# 2018 NGRC Ice Cream Social



## Ted Yarbrough (Jan 2, 2008)

Friends,
We had a convention committee meeting yesterday and I found info about the ice cream social that could use some clarification. Many are registering and not adding the ice cream social. The event will be held at the Southern Museum of Civil War and Locomotive History in Kennesaw, Georgia. This is the home of the Civil War 4-4-0 locomotive 'General' from the Great Locomotive Chase fame. The museum is associated with the Smithsonian and is excellent. The ice cream social ticket allows entrance into the museum as well as ice cream. The $5.00 paid to the convention is well worth this. If you do not have an ice cream social ticket, then you will have to pay more than the $5.00 to enter the museum when you arrive.
Currently, as planned, not all Layout tour buses will be going by the museum, only those that have ice cream social ticket holders. I encourage everyone to purchase and attend the social. If you have already registered, simply print a new form from the convention web site, note 'additional event registration' at the top, and mail it in with a check or credit card number for the ice cream social.
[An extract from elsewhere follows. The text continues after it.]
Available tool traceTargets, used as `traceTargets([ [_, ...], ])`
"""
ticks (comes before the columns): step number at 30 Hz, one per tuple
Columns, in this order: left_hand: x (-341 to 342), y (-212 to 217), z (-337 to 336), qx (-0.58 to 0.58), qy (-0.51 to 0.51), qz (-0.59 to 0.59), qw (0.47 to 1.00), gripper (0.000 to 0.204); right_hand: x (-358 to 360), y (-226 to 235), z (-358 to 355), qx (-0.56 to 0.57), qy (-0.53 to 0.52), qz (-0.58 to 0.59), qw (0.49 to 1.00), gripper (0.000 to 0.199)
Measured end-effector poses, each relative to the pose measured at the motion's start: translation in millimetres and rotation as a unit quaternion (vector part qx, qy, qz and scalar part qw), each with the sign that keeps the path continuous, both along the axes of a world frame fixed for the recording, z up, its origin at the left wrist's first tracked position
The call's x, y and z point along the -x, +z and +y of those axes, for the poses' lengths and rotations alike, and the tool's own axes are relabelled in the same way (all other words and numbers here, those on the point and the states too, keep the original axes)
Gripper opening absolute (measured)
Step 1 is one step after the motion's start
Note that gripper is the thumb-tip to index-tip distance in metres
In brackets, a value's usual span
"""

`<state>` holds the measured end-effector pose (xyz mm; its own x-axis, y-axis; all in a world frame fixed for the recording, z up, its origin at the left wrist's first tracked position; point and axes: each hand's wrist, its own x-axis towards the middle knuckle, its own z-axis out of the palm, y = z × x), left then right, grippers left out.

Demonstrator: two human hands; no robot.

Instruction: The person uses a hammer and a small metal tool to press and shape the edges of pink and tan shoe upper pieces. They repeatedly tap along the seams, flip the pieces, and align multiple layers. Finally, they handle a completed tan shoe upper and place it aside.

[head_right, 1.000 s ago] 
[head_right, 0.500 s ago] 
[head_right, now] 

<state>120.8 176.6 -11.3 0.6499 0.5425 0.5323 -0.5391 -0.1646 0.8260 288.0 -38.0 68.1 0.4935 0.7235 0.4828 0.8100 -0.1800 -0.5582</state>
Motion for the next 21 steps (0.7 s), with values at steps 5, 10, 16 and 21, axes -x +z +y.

My hope is that all would take advantage of visiting the 'General' during our layout tours.
Food trucks will be in the parking area around the museum so you can have lunch before touring more layouts.


----------



## Fred Mills (Nov 24, 2008)

How about a "Pub Night" for adults...not everyone wants Iced Cream. Not everyone who would like a Pub Night, abuses alcoholic beverages.
Fr.Fred


----------



## Ted Yarbrough (Jan 2, 2008)

Fr. Fred,
You are in Atlanta, with 'The Battery' across a pedestrian bridge (actually, two pedestrian bridges). Likely there will be several unofficial meetings break out!

But remember, even if you don't like ice cream, the museum is well worth the admission price.


----------



## Ted Yarbrough (Jan 2, 2008)

Ft. Fred,
I will pass your suggestion on to those in charge of the indoor events. Check out https://cobbgalleria.com/attendees/restaurants/ for restaurants in the area.


----------